Over the last couple years, trans people in the U.S. have been beaten down by anti-trans conservative state legislation, with dozens of states heavily restricting trans life, particularly for the youth. With President Joe Biden in office and Democrats narrowly holding the Senate, trans people in the U.S. have at least had a reprieve at the federal level. That break, however, was recently put into question.
At the state level, restricting trans life has become one of the chief conservative policy goals, alongside restricting access to abortion, and some Republicans in Congress were hoping for their first big policy win federally. In negotiations over the massive $1.2 trillion budget deal that just passed Congress, Republicans pushed hard to add dozens of anti-trans riders. Their proposals included everything from barring federal funds from going to hospital systems that give puberty blockers to minors (essentially banning such blockers nationwide) to blocking federal funding for any form of gender-affirming care at any age. These bans would have rolled trans health care back several decades.
Hard-line anti-trans Republicans were incensed to see so many of their core propositions fail.
Fortunately, only one rider, a ban on using federal funds to fly Pride flags at U.S. embassies and military installations, successfully found its way into the final version of the bill. Some LGBTQ advocates were disappointed in the Biden administration and Democrats for giving in on the flag ban rider during negotiations. But with many likely worse proposals on the line, the compromise should be seen as a win overall for queer, and especially trans, people in the U.S.

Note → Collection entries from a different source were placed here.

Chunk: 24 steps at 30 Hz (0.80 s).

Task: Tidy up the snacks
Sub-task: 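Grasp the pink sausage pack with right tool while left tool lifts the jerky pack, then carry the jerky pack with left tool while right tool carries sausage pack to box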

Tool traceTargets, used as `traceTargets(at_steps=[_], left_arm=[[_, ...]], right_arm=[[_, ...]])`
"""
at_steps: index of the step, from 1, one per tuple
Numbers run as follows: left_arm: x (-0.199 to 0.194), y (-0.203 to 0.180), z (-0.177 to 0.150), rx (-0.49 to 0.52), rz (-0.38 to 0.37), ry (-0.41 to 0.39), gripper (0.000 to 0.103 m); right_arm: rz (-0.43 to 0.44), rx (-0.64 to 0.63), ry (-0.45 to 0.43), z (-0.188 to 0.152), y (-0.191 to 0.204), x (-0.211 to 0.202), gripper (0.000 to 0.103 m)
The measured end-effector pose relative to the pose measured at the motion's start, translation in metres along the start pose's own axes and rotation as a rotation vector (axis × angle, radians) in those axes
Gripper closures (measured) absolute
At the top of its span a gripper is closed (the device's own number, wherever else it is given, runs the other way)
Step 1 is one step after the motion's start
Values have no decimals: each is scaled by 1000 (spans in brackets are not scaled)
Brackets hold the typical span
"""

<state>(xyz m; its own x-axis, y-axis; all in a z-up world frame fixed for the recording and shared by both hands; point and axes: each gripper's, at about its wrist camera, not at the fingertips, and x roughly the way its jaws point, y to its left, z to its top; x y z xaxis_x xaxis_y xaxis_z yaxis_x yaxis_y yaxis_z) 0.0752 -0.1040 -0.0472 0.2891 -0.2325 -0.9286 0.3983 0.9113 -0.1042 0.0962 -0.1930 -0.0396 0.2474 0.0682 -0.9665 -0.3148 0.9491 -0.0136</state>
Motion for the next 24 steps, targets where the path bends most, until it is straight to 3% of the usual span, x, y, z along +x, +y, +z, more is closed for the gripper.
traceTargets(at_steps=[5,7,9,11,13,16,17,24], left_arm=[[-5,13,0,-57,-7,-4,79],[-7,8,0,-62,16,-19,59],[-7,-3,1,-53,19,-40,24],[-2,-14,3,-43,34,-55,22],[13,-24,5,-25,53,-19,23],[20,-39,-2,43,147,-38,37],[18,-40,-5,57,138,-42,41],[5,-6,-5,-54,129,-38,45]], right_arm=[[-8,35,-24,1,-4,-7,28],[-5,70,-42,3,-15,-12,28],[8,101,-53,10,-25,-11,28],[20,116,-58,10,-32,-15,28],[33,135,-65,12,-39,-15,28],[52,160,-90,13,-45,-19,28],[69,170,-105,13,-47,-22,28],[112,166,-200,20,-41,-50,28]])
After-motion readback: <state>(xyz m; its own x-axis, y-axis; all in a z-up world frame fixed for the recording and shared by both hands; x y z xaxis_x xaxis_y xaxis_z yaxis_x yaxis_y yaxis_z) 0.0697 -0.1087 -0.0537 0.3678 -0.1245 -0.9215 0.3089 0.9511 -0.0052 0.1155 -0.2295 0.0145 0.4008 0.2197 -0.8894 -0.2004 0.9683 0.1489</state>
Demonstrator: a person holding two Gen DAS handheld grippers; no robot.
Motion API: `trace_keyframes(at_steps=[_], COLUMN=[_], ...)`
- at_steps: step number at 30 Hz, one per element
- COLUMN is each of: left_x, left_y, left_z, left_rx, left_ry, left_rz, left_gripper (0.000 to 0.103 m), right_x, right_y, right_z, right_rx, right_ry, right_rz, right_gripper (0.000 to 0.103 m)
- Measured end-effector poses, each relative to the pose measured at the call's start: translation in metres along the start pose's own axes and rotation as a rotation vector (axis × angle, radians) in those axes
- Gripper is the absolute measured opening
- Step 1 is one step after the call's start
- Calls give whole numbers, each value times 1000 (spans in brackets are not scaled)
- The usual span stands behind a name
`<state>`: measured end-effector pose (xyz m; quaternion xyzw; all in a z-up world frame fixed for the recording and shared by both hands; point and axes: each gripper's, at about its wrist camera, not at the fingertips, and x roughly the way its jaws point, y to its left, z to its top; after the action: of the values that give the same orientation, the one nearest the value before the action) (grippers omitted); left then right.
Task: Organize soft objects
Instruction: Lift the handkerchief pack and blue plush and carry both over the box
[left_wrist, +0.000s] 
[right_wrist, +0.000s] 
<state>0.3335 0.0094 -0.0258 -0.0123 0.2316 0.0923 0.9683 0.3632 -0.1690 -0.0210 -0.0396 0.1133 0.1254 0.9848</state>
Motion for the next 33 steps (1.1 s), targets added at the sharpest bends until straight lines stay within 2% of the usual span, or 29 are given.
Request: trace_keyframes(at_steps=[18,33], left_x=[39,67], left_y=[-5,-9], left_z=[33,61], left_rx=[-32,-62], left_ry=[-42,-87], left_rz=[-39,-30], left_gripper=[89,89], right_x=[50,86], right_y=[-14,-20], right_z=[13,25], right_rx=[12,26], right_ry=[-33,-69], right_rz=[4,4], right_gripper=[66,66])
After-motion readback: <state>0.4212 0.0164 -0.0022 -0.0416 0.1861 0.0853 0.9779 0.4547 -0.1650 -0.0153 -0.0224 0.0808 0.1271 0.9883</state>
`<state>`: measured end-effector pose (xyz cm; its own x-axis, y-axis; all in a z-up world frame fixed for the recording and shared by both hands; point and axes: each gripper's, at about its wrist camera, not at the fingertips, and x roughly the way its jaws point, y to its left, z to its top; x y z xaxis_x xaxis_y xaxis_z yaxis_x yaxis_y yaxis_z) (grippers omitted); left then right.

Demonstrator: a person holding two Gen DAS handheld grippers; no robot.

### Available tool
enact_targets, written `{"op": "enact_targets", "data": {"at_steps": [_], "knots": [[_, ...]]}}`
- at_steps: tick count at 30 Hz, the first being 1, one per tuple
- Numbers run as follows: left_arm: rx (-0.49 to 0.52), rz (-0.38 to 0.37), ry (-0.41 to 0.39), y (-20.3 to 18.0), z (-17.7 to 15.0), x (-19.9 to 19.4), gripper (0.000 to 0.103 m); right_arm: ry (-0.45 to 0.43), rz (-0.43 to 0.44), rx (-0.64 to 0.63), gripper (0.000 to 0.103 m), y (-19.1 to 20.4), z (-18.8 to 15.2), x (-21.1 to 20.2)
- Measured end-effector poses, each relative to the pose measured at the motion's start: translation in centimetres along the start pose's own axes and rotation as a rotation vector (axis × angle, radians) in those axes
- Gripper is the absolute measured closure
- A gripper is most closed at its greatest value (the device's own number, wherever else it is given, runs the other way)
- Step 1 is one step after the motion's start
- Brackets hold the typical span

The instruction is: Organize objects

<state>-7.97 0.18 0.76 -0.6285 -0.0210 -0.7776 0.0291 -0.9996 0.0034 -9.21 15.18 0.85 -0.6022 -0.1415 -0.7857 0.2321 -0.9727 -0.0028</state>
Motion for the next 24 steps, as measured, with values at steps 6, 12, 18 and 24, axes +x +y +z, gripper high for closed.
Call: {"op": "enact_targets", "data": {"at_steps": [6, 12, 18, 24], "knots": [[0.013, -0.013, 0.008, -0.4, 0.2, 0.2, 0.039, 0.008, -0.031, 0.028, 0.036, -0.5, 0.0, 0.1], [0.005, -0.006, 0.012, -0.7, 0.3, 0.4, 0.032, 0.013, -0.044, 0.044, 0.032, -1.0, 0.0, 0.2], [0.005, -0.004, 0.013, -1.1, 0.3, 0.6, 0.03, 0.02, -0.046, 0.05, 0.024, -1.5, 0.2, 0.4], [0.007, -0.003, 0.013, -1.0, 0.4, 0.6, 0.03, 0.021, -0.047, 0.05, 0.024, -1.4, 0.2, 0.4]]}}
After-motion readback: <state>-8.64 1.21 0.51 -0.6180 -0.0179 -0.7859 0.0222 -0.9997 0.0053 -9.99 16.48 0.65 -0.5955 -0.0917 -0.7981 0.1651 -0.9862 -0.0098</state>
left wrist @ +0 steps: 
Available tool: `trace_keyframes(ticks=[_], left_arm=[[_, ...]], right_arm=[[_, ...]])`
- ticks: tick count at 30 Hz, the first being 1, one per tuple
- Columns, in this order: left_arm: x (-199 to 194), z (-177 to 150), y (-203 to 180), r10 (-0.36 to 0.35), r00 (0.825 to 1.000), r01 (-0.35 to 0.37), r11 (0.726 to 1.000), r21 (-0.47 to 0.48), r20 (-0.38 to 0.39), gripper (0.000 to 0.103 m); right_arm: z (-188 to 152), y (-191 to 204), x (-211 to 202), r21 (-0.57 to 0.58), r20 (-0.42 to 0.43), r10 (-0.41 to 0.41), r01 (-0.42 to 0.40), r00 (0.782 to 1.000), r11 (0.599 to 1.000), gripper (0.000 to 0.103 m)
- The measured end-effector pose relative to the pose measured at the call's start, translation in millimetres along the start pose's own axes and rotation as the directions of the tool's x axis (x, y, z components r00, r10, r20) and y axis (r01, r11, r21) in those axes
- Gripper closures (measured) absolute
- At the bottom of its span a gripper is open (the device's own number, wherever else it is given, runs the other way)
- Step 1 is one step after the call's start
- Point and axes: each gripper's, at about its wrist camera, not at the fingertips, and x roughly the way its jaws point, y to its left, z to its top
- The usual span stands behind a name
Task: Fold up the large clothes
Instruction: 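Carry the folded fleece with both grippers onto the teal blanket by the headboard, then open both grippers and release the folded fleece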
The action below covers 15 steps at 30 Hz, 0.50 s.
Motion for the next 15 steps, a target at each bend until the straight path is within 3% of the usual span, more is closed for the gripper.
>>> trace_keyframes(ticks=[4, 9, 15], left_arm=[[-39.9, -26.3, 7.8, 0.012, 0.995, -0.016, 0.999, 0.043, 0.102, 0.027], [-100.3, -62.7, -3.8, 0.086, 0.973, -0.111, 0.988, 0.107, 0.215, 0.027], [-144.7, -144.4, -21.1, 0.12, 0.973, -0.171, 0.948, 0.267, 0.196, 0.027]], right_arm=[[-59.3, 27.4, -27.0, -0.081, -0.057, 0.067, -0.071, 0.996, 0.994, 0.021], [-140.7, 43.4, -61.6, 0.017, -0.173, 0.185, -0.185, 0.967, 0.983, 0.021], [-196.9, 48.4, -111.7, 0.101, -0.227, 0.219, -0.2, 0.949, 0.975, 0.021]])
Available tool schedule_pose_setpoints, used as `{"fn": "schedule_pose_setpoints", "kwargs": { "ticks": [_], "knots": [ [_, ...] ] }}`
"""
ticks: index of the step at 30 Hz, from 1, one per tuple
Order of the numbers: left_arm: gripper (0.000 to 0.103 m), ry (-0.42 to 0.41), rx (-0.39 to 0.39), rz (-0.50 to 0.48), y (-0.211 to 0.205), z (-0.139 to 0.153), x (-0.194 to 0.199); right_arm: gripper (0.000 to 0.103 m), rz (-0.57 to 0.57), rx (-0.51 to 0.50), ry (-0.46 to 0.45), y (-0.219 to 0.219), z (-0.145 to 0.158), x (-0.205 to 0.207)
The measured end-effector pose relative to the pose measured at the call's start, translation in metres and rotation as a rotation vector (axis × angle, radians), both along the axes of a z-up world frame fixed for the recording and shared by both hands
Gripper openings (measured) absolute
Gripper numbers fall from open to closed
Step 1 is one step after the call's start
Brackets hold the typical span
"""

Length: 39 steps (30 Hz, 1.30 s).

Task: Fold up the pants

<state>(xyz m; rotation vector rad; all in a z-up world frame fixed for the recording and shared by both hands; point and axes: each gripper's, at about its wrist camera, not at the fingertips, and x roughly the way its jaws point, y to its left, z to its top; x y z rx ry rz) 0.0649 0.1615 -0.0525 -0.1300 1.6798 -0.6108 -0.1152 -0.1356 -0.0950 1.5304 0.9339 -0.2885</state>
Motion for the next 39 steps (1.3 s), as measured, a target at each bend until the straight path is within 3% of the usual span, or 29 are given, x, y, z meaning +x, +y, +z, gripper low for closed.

Flying Pride flags at overseas government facilities has typically been a way for the U.S. to signal its openness to queer lives to the world, especially in countries that still criminalize LGBTQ lives (often with political funding from American evangelicals). Many queer and trans people in those countries dream of immigrating or getting asylum to the U.S. so that they can live relatively free of the persecution and violence they face at home. It is definitely a loss for queer people everywhere that our country’s foreign offices will no longer fly the symbol of queer freedom.
But in the face of much tougher proposals, Biden chose the least impactful measure to compromise on. Hard-line anti-trans Republicans, on the other hand, were incensed to see so many of their core propositions fail. When Rep. Marjorie Taylor Greene filed a motion to vacate Speaker Mike Johnson, she specifically cited his failure to pass most of the budget riders that would have further persecuted trans people.